Pull out of the data below the stretch of lines bounded by the one containing "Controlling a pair" and the one containing "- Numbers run", both bounds included, unchanged.

Items listed in a dataset
....

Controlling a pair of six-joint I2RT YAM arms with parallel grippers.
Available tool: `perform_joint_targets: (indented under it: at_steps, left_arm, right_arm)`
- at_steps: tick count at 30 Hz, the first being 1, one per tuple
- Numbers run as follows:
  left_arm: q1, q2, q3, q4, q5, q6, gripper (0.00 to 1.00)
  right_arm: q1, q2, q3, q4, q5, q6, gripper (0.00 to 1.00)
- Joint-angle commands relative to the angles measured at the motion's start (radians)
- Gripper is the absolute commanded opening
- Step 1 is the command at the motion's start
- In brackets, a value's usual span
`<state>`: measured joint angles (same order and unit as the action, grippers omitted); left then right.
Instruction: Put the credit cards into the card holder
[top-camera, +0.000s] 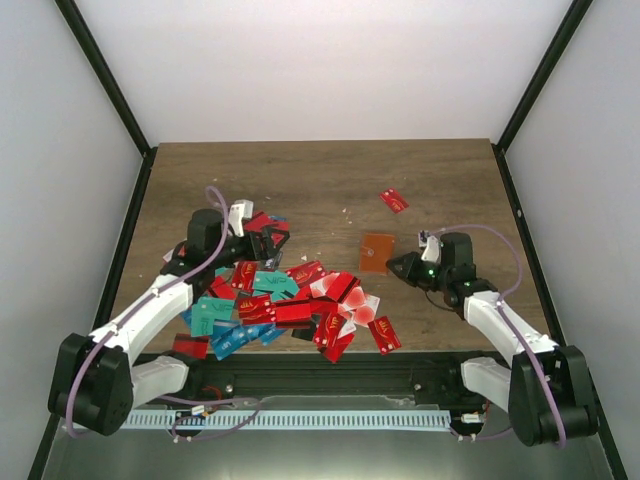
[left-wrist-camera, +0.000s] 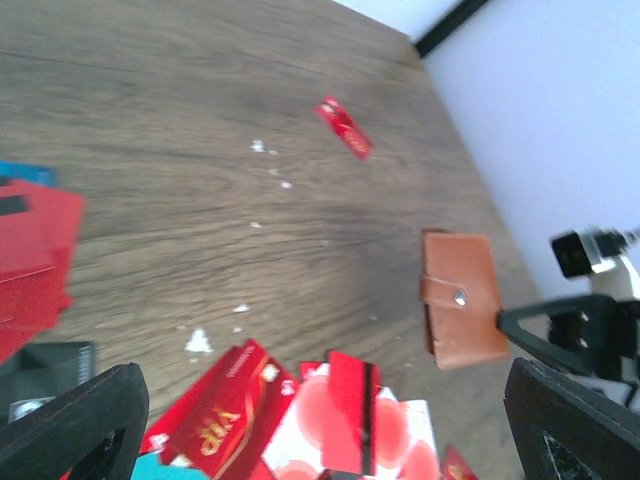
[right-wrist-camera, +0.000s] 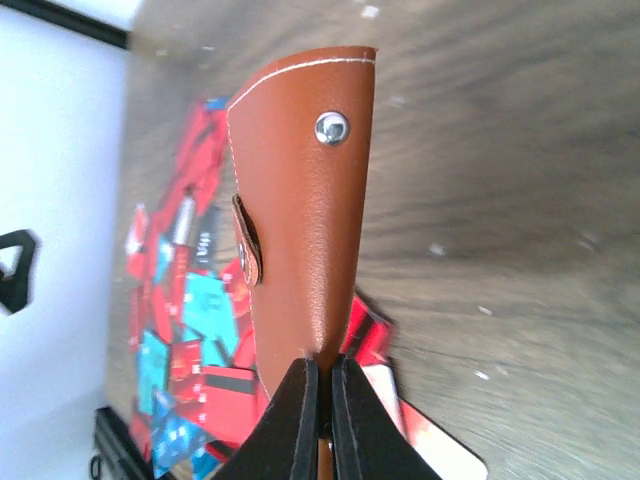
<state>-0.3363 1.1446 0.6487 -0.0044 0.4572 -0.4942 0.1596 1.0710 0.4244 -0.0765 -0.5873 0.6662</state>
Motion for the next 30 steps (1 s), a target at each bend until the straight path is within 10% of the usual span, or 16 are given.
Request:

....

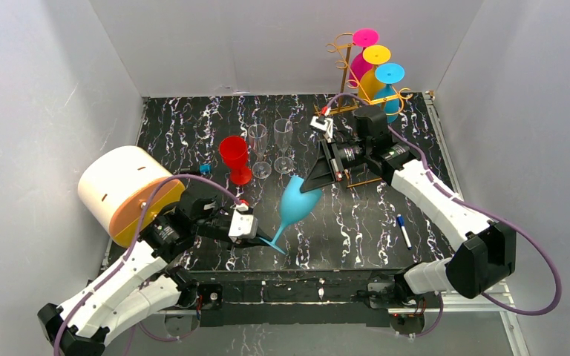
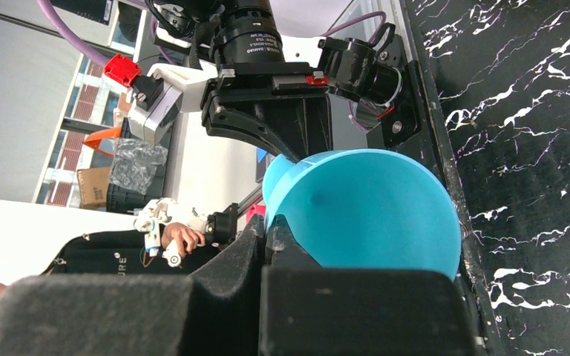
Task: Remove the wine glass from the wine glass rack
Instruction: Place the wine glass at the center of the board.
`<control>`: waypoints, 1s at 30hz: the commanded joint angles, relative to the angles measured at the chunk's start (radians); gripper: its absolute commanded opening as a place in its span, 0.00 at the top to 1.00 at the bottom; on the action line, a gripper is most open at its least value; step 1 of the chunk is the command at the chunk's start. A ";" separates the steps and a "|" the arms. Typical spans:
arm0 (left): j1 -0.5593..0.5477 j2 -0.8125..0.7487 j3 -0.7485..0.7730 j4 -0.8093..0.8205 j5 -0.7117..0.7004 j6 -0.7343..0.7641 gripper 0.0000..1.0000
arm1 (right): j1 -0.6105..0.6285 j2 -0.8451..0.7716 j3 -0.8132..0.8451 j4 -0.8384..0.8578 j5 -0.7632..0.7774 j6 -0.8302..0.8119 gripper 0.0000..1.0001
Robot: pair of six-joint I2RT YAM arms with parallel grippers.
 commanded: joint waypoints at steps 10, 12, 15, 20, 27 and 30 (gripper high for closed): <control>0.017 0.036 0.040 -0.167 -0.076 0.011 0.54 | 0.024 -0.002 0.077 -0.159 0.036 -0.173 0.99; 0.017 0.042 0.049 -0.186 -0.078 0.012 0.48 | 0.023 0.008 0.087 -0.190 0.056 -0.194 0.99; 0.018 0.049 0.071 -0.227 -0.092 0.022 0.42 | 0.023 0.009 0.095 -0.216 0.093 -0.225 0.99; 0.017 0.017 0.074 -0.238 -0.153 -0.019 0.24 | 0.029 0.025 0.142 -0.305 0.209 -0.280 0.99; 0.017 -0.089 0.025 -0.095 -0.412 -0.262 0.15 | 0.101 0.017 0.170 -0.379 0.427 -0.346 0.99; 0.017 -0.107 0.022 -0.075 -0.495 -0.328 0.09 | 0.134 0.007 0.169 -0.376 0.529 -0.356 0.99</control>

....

Finished task
Controlling a pair of six-joint I2RT YAM arms with parallel grippers.
Available tool: `perform_joint_targets: (indented under it: at_steps, left_arm, right_arm)`
- at_steps: tick count at 30 Hz, the first being 1, one per tuple
- Numbers run as follows:

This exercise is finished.